Scholarship opportunities are unlimited.

Besides getting a good education, the best thing about studying in Japan is because of its comparatively cheap tuition fees – most specifically up against the United Kingdom and the United States.

Furthermore, tuition fee exemption programs for foreign students and multitude of scholarship opportunities from the universities, government, and private companies and corporations are available to support studies of all levels and disciplines.

Particularly for International Relations, a broad range of scholarship and assistance programs are open for students to apply to:


The following universities offer degrees in International relations for international students (both undergraduate and graduate levels):

Hosei University


  • Hosei International Fund (International Student Scholarship), 1 million yen per year
  • New Hosei University Centennial Scholarship (International Student Group), Humanities: 200,000 yen per year and Sciences: 250,000 yen per year

University of Tsukuba

Undergraduate and Graduate studies

  • University Recommendation Scholarships for Privately Financed International Students
  • Individual Application (the university lists the available scholarships on their website)
  • Japanese Government Scholarship (see the Government (Monbukagakusho) below)

Ritsumeikan University

Scholarships available BEFORE Enrollment at RU

  • The Ritsumeikan University Tuition reduction Scheme (Guaranteed 20%, 50%, and 100% fee deductions are offered to the most outstanding applicants.)

Scholarships available AFTER Enrollment at RU

  • Japan Student Services Organization (JASSO) Scholarship (48,000 yen/month)
  • International Students Assistance Scholarship by RU Faculty/Staff: 250,000 yen/year

Doshisha University

  • The Doshisha University offers various types of scholarships to international students including scholarship tuition reduction exemptions of 20 to 100 percent.
  • Scholarships provided by local governments and private organizations.
  • JASSO Scholarship
  • Japanese Government Scholarship (see the Government (Monbukagakusho) below)

Nagoya University

Undergraduate and Graduate Studies

  • Japanese Government Scholarship (see the Government (Monbukagakusho) below)
  • JASSO Scholarship

Government (Monbukagakusho)

The Japanese government-sponsored scholarships have six types and are categorized into two, namely:

Graduate school level

  • Research student
  • Teacher training student

Underraduate level

  • Undergraduate student
  • Japanese studies student
  • College of technology student
  • Special training college student

Japanese college graduates are sought after in the job market.

International students are not just sought after by the universities. Japanese companies recruit more of the global talent for stronger business representation and to add diversity to the workforce.

But aside from the very good reputation, studying International Relations in Japan gives one the edge of conceptual mastery of the subject matter, capacity to think critically, and high-level of training that can be useful to any working environment – whether you want to go back to your home country or stay to work in Japan.

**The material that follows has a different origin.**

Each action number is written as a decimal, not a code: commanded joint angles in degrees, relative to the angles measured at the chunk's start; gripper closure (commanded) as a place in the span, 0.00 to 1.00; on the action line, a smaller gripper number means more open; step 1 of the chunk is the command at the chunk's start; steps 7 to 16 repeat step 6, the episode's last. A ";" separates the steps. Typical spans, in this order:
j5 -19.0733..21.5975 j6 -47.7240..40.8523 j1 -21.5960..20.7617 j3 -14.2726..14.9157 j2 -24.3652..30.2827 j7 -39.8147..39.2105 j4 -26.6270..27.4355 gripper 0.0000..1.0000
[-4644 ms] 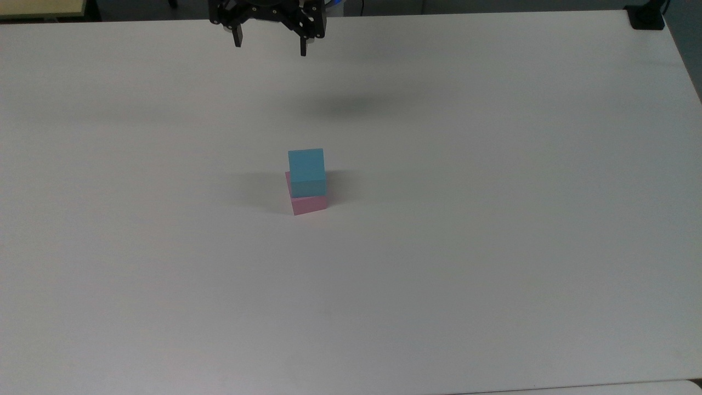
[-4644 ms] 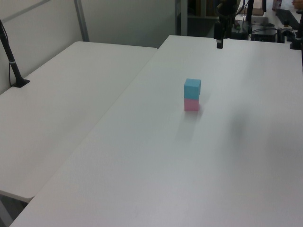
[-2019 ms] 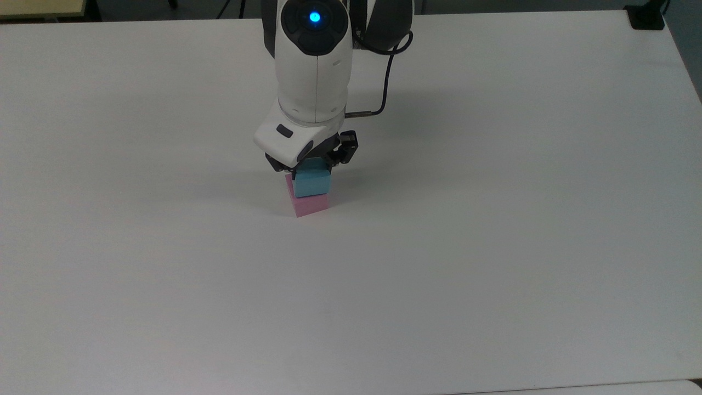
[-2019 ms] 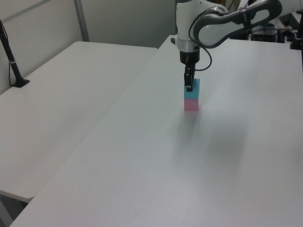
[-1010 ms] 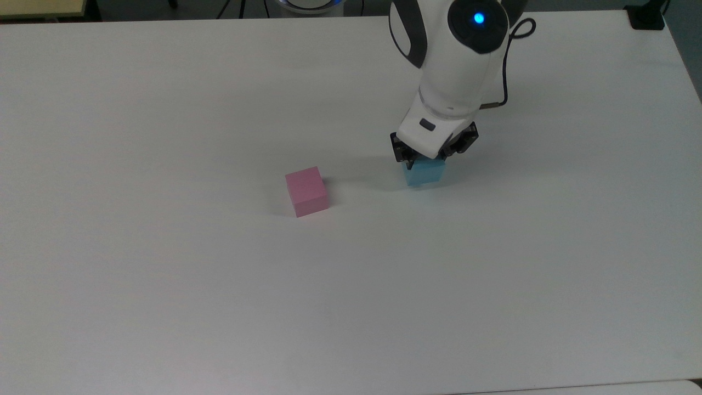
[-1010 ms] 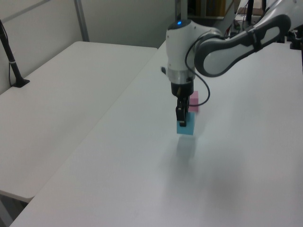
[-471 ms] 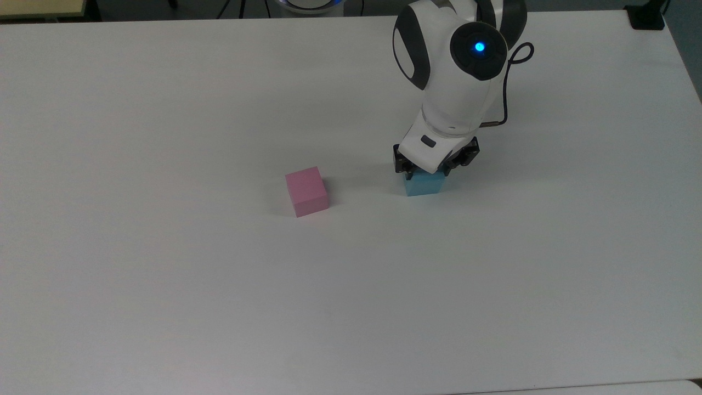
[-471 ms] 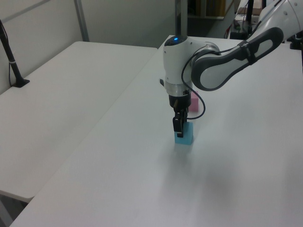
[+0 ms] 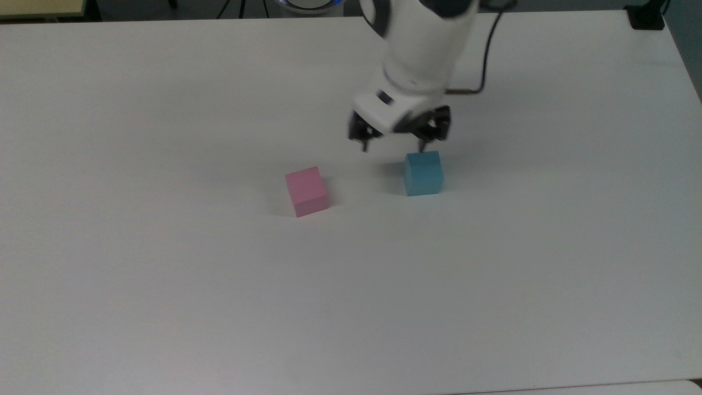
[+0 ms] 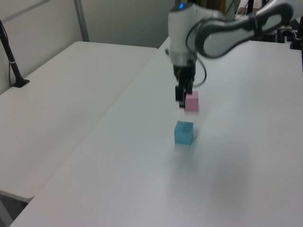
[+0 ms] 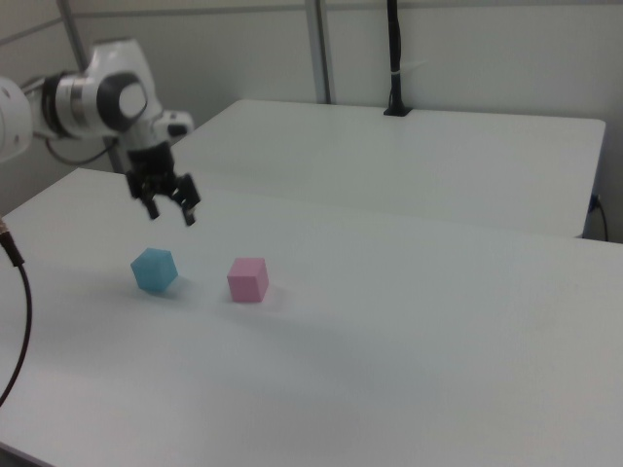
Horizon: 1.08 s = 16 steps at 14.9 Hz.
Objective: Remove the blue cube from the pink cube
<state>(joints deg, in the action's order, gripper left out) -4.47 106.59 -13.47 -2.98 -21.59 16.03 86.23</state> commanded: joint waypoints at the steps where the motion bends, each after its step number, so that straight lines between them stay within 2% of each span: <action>1: -1.76 -6.12 7.92 -0.36 9.98 -0.82 2.72 0.00; 6: -1.77 -8.15 13.56 0.43 13.42 -5.22 3.77 0.00; 16: -1.77 -8.15 13.56 0.43 13.42 -5.22 3.77 0.00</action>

A recent article by BachelorsPortal reported that careers in International Relations are not set in any one direction – making it one of the most important degrees of 2018. One can find jobs in the world of Business, Politics, Journalism, and Economics.

Immerses one of the history and culture of Japan.

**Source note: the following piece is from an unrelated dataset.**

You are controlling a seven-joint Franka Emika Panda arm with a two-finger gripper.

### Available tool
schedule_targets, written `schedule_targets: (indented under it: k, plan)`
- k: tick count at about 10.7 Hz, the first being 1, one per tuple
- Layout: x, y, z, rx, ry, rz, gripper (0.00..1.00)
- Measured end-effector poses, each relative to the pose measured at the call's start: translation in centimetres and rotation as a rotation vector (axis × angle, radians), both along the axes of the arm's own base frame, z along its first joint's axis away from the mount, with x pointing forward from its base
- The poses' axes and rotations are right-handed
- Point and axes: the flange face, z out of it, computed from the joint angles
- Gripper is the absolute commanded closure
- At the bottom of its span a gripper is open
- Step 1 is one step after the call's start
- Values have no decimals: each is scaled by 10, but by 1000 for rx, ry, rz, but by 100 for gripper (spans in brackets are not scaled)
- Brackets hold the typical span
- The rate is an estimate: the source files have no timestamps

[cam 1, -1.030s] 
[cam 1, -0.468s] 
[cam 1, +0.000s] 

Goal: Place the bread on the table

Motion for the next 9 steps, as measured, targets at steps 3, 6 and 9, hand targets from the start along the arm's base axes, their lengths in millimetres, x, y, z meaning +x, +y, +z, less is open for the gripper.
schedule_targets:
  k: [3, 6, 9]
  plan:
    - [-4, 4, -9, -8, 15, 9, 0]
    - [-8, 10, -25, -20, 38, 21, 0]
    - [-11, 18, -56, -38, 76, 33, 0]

If you are someone who really likes and is interested in exploring Japan, studying International Relations in the country itself will give you more opportunities to have a deep understanding of its history and culture.

And because International Relations is an interdisciplinary field of economics, political science, and history – you will have more knowledge of why and how Japan maintains its rich economy, how it manages its relationships with other countries, and how it handles and provide solutions to problems with its neighbors – such as the rivalry with China (i.e., Nanking issue and disputes over the Diaoyu islands) and security issues with North Korea.